→ Task
Using the records provided below, locate and copy each line that contains the word "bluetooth".

◇ ◇ ◇ ◇ ◇

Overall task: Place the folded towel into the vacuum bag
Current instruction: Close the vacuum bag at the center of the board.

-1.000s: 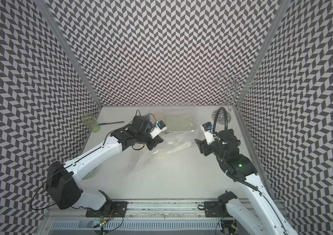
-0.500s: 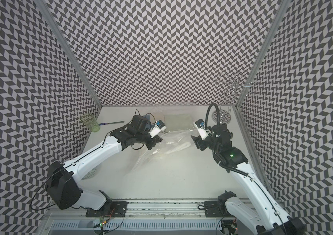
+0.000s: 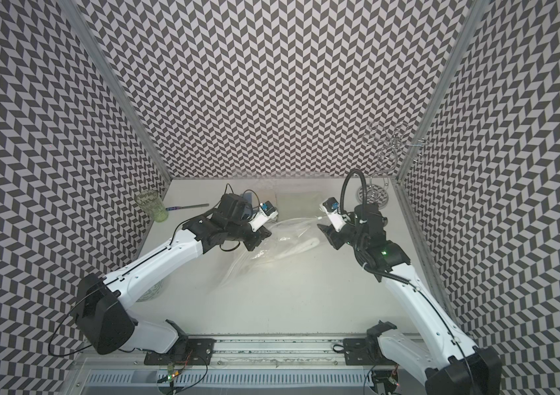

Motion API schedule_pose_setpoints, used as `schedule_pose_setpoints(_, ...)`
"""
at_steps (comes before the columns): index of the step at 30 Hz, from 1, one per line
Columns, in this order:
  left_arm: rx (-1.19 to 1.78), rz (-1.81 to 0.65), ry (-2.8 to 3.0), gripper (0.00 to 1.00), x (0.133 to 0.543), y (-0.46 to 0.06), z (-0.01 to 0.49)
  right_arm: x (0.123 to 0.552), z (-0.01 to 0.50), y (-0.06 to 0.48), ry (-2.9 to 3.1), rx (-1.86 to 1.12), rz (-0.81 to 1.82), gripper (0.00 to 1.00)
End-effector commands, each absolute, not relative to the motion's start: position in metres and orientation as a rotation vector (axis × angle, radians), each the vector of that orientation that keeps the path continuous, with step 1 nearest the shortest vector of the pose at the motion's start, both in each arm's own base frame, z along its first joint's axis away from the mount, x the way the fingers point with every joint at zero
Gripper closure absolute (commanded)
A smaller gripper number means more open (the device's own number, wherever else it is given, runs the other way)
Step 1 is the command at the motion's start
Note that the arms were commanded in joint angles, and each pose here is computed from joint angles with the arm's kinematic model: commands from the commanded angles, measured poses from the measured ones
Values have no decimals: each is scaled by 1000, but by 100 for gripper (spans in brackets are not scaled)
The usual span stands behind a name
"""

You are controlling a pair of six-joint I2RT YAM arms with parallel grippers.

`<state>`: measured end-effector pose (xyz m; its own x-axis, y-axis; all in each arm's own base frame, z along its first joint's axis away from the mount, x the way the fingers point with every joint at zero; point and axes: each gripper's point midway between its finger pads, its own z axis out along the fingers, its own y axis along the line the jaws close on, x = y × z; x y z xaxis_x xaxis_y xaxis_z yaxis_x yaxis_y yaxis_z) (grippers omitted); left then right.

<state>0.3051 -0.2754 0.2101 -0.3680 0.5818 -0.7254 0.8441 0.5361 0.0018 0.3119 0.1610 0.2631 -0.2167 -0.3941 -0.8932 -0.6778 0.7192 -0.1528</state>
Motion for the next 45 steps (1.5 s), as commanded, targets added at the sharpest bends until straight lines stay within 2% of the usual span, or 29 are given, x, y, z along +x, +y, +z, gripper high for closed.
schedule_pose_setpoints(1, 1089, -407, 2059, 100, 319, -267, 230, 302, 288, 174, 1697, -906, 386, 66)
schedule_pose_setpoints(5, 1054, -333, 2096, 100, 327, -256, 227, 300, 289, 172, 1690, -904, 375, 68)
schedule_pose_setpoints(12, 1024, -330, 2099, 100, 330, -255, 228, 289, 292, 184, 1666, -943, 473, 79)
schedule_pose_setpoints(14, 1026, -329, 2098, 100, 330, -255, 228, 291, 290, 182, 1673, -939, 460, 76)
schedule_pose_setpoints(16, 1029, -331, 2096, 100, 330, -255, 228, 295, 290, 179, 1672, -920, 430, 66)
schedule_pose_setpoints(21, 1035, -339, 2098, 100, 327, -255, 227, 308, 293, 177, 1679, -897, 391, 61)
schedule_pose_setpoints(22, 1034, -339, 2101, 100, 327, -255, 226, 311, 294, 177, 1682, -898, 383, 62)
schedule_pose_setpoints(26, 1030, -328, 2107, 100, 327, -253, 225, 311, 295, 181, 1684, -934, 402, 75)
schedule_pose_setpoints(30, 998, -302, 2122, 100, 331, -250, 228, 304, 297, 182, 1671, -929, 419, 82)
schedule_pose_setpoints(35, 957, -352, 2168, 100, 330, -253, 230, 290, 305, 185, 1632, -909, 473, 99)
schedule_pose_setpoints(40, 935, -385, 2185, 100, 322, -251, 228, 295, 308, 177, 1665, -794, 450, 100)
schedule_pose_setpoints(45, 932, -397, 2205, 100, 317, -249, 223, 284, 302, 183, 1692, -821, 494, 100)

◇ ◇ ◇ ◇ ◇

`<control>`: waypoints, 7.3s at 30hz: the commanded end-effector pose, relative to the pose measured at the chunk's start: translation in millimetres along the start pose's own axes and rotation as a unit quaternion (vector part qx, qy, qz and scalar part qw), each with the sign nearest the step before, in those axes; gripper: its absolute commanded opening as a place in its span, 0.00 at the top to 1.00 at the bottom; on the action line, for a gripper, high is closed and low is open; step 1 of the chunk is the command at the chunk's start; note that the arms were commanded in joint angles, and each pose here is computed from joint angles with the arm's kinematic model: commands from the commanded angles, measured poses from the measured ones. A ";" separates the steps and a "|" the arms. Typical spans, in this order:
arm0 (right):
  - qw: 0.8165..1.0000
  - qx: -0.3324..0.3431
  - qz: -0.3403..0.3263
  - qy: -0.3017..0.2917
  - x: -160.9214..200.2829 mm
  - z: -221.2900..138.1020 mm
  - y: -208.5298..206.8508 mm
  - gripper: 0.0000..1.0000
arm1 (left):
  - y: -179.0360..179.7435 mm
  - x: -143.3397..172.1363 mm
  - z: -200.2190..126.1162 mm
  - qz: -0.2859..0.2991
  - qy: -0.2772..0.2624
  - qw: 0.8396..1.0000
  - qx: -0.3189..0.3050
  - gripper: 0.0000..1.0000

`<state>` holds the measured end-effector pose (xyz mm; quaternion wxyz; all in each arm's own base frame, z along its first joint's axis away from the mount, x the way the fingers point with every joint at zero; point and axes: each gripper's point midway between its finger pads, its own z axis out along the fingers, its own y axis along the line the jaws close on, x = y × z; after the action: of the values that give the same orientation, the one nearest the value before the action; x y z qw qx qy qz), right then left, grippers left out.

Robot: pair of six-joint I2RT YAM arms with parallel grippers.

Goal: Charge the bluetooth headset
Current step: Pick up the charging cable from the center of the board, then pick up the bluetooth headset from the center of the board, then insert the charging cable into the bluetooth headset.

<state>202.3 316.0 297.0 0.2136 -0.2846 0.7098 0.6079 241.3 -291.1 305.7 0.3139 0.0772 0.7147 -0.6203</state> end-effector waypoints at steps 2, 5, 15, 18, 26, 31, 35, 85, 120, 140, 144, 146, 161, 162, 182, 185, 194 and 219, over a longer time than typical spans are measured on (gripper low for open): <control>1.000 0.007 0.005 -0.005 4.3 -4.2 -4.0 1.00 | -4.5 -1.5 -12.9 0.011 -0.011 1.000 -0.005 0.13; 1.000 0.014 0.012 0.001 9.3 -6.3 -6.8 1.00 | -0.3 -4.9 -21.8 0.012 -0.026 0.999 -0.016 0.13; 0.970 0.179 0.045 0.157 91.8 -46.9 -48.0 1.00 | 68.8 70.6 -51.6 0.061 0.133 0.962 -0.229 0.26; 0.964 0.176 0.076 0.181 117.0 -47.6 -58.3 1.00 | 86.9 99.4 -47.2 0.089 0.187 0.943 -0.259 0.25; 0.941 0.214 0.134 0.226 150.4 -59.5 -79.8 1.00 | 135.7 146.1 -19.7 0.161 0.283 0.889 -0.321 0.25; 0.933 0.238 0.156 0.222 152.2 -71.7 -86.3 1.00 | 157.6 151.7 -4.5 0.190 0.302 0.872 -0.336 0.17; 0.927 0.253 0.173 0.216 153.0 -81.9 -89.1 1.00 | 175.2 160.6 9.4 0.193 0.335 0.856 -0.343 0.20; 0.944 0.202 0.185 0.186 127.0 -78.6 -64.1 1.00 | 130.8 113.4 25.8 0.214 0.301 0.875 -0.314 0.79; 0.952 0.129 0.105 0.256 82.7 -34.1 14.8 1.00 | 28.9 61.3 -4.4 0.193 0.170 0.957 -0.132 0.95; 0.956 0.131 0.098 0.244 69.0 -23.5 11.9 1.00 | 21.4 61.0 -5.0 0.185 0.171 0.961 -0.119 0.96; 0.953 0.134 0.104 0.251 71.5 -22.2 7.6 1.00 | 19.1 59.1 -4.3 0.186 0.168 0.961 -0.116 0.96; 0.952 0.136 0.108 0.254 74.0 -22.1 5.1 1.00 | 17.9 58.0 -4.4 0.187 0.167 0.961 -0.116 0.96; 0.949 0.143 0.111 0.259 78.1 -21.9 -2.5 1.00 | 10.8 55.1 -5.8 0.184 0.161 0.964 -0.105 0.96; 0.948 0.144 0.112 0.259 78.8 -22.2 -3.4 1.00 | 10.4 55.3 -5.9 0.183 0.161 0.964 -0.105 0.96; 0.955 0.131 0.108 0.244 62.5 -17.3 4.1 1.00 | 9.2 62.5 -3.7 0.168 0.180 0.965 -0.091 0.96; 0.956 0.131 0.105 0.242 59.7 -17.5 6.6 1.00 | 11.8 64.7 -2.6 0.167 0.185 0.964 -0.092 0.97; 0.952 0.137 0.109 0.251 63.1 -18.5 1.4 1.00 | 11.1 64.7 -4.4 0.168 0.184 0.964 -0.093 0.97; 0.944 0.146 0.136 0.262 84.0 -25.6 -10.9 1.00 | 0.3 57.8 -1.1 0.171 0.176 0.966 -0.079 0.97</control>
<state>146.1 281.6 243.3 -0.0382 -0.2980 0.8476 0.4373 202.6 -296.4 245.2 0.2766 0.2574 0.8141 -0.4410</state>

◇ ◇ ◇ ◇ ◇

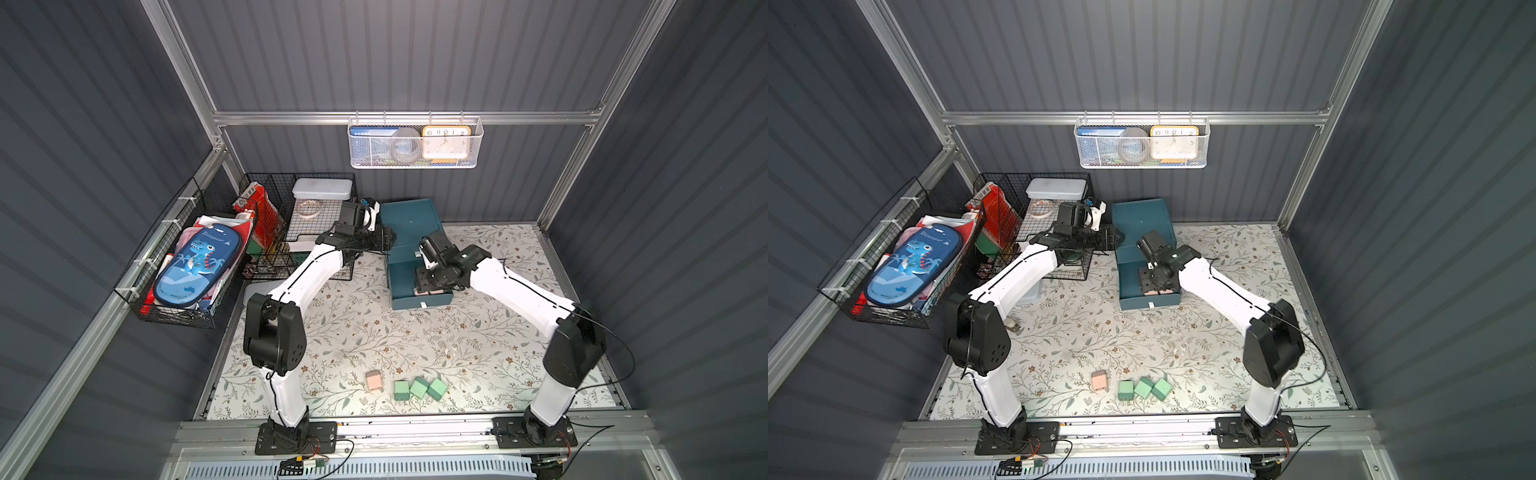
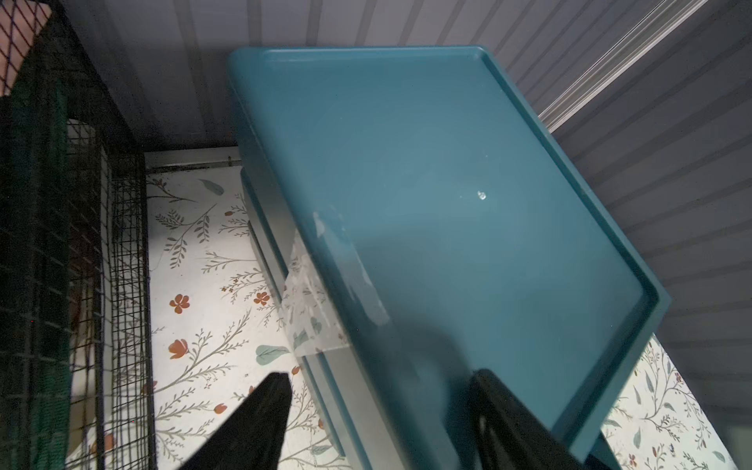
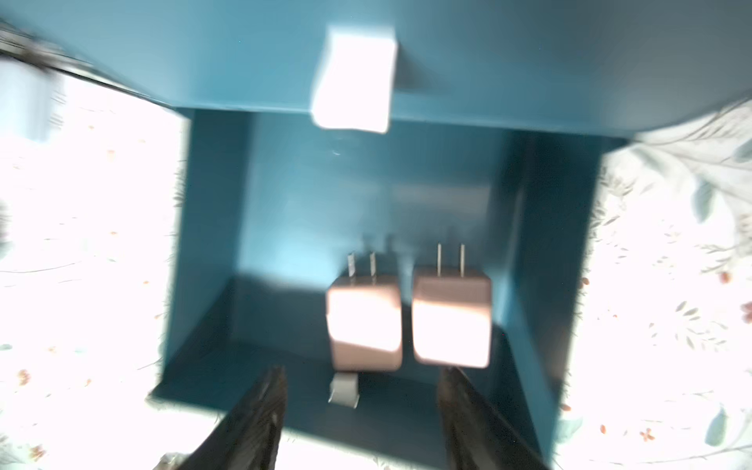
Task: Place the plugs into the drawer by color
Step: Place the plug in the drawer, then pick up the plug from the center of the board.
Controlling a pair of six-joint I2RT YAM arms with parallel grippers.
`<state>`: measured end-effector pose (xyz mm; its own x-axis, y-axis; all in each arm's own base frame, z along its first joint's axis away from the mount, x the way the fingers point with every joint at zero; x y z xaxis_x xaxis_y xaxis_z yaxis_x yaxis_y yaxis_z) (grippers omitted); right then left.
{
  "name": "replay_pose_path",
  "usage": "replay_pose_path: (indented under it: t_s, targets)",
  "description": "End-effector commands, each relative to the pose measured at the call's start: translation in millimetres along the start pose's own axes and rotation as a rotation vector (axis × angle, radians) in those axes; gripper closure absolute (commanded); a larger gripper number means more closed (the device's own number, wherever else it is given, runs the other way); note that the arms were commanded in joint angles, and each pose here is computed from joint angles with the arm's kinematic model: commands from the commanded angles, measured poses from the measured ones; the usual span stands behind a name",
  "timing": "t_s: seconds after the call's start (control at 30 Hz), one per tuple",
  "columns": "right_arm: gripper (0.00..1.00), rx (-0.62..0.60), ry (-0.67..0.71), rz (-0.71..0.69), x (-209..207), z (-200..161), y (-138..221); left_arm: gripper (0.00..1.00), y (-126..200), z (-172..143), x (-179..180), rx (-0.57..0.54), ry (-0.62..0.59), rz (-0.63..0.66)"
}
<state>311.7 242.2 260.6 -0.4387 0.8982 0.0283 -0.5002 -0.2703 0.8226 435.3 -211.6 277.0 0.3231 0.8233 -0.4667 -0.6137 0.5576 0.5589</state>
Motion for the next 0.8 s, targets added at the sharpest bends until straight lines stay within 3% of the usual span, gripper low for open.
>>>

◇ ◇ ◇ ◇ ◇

→ Response to this task
Goal: Charge the bluetooth headset
Current step: Pick up the charging cable from the center of the board, then pick up the bluetooth headset from the center of the board, then insert the charging cable into the bluetooth headset.

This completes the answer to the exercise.